REQUIREMENT:
For the data below, restate word for word only the lines from the line containing "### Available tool" through the line containing "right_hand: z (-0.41", both ends included.

== Segment start ==

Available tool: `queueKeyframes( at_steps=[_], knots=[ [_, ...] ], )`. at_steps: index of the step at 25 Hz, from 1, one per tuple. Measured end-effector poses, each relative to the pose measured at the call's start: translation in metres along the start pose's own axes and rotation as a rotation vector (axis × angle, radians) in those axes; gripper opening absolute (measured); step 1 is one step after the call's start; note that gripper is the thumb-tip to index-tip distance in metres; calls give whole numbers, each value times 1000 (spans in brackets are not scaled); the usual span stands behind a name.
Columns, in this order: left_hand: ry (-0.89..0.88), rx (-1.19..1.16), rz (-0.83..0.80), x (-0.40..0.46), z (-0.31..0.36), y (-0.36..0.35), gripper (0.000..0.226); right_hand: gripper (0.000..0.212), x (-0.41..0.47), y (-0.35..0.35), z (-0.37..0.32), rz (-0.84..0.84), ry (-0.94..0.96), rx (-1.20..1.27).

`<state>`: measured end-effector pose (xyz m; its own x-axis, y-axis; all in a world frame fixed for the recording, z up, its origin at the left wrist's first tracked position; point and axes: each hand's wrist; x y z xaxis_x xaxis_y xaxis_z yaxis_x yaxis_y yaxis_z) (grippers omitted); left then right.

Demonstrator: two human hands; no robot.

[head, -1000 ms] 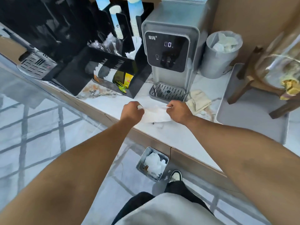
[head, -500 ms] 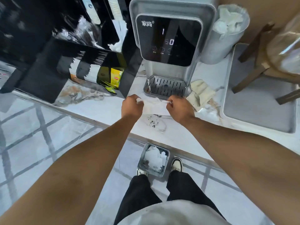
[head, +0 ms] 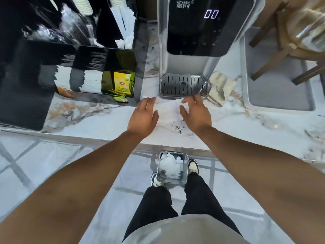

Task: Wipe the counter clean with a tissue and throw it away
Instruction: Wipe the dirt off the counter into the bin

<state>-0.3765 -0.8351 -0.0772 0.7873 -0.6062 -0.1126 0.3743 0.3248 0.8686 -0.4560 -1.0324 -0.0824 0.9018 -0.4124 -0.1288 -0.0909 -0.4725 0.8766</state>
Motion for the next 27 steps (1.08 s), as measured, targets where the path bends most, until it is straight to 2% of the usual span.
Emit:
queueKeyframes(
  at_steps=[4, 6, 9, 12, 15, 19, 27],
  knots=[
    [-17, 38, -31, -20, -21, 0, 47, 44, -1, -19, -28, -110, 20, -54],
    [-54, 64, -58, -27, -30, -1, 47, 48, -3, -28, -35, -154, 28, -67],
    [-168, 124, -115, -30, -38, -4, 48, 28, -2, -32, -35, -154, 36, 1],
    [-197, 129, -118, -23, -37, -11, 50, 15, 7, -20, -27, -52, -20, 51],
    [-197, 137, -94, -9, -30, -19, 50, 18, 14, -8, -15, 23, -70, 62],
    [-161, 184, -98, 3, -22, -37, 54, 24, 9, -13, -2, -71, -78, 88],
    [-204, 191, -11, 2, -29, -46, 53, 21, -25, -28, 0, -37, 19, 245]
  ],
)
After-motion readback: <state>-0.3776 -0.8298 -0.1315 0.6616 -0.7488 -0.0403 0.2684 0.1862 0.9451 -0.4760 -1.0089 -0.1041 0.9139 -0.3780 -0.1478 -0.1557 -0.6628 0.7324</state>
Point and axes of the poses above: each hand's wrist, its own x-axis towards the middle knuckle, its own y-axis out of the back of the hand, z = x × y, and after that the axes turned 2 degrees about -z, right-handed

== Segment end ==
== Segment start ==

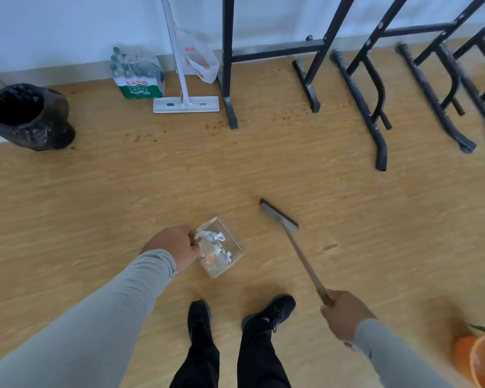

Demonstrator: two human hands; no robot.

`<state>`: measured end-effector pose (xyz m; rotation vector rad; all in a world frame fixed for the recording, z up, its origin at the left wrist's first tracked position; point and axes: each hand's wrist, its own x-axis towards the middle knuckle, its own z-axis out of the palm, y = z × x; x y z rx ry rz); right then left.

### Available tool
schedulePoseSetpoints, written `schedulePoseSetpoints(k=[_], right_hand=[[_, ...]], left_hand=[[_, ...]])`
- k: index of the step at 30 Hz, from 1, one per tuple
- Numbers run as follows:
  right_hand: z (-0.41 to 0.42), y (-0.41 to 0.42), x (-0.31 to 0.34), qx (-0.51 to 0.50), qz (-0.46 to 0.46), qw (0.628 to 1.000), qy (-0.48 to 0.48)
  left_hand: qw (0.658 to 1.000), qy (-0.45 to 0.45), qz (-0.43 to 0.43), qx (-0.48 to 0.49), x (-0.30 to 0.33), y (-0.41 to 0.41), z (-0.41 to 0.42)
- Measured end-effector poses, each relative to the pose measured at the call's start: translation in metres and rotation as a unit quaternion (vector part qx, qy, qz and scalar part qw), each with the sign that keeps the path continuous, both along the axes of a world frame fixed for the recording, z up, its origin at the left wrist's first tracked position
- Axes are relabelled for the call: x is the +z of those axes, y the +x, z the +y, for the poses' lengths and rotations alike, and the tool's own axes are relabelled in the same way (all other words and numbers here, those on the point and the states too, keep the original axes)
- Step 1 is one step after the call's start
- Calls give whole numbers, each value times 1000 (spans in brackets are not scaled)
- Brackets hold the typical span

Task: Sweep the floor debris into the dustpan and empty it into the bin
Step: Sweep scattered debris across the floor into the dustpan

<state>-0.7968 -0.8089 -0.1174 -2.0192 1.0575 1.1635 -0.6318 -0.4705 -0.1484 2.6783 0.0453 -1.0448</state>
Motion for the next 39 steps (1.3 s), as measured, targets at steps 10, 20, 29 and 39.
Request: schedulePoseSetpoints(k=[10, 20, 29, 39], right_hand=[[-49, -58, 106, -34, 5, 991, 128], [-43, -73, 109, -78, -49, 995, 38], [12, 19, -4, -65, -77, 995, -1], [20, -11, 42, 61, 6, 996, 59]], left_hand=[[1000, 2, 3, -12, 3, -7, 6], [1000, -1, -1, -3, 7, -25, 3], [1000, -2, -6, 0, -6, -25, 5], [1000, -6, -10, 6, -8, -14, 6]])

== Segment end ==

YOUR RESPONSE:
### Available tool
schedulePoseSetpoints, written `schedulePoseSetpoints(k=[_], right_hand=[[_, ...]], left_hand=[[_, ...]])`
- k: index of the step at 30 Hz, from 1, one per tuple
- Numbers run as follows:
  right_hand: z (-0.41 to 0.42), y (-0.41 to 0.42), x (-0.31 to 0.34), qx (-0.51 to 0.50), qz (-0.46 to 0.46), qw (0.628 to 1.000), qy (-0.48 to 0.48)

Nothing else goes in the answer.